In the next cell, run the fine-tuning script:

%%bash
source $HOME/.local/bin/env
cd finetuning-gemma-1b-aims-gcp-tutorial
uv run python -m scripts.run_train data.source=gcs data.max_train_samples=10000 training.num_epochs=2 training.batch_size=8 experiment_id=exp_lora_r8_colab

Training takes roughly 20-30 minutes on the L4. You can monitor progress in real time from your WandB dashboard at wandb.ai while the cell is running.

Screenshot: Run the training script in the Vertex notebook. Here, it was trained for only 1 epoch using 500 samples for demonstration purposes.
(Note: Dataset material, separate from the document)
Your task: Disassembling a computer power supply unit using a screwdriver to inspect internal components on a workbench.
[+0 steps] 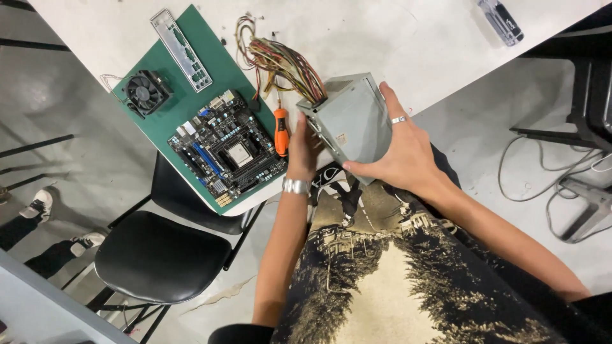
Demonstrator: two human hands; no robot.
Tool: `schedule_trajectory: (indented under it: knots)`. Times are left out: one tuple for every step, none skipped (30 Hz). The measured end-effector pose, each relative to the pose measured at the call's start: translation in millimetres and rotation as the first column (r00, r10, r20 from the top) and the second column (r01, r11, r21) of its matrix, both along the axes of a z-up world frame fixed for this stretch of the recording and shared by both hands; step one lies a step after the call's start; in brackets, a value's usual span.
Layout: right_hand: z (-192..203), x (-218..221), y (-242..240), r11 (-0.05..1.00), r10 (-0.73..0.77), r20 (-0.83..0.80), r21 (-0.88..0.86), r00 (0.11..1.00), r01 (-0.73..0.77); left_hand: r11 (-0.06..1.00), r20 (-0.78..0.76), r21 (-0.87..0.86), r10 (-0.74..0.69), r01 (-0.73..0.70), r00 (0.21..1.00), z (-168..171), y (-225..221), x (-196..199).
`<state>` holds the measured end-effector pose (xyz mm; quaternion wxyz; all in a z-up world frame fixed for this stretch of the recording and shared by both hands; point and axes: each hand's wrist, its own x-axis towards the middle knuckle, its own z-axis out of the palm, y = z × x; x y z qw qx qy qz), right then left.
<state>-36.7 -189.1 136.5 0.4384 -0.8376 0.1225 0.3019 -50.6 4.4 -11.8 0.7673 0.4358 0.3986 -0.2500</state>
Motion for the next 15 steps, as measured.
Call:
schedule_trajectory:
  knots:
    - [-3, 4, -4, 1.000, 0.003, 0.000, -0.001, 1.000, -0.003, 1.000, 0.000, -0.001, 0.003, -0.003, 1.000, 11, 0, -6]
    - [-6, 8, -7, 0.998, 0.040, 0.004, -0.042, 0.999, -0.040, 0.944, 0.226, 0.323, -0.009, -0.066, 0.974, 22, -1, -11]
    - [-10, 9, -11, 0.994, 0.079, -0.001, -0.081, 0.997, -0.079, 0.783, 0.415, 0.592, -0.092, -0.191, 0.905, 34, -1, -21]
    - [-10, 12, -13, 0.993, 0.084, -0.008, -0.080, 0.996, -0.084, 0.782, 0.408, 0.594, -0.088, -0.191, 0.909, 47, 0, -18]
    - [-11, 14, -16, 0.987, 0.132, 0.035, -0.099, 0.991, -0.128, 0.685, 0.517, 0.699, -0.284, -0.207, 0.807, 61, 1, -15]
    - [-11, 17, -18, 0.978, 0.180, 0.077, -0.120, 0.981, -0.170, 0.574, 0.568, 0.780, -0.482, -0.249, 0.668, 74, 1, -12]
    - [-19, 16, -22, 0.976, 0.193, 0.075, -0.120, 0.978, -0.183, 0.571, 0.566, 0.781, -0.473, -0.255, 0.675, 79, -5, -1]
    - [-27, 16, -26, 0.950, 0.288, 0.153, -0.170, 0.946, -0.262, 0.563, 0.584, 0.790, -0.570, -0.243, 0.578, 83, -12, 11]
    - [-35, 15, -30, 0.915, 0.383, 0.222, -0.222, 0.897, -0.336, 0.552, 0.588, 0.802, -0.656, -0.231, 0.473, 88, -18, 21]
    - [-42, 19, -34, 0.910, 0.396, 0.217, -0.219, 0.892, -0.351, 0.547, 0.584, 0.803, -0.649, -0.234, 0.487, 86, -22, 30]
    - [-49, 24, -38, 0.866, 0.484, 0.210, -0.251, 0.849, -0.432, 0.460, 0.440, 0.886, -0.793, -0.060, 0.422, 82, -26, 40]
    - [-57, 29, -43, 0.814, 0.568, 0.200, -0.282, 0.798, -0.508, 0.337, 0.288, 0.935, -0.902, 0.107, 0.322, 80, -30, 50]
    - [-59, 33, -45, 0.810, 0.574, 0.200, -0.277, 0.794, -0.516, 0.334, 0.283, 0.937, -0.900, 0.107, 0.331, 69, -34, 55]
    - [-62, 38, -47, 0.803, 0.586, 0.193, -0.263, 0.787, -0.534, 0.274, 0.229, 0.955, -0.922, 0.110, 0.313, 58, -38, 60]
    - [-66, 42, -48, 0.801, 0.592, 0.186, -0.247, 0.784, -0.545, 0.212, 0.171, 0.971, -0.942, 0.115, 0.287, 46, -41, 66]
Do not expect any good results during evaluation.

Run Evaluation

Once training finishes, run evaluation in the next cell:

%%bash
source $HOME/.local/bin/env
cd finetuning-gemma-1b-aims-gcp-tutorial
uv run python -m scripts.run_evaluate \
    --model_path outputs/exp_lora_r8_colab/checkpoint-2500 \
    --eval_file data/eval/eval_prompts.jsonl \
    --max_eval_samples 200

This computes perplexity and repetition rate on 200 eval examples and logs the results to WandB.

Run Inference

Test the trained model on a single instruction in the next cell:

%%bash
source $HOME/.local/bin/env
cd finetuning-gemma-1b-aims-gcp-tutorial
uv run python -m scripts.run_inference \
    --model_path outputs/exp_lora_r8_colab/checkpoint-2500 \
    --instruction "Explain what machine learning is in simple terms"

Step 6: Resource Cleanup¶

Delete the runtime from the GCP Console:

In the left sidebar, click Runtimes
Find your runtime in the list
Click the three dots menu next to it
Click Delete

Delete the vertex AI runtime — Screenshot: Delete the Vertex AI runtime.

🔑 Key Takeaways¶

Colab Enterprise gives you an interactive GPU notebook environment with no infrastructure to manage, accessible directly from your browser
Creating a runtime template first and reusing it across notebooks saves time and ensures a consistent hardware configuration across sessions
Adding environment variables to the runtime template means credentials are automatically available in every notebook that connects to it, without hardcoding them in notebook cells
Unlike the VM-based approach, you do not need tmux since notebook cells keep running even if you close your browser, as long as the runtime stays active
For long training runs, a Custom Training Job is more reliable since it runs entirely unattended. Colab Enterprise is better suited for interactive experimentation and debugging.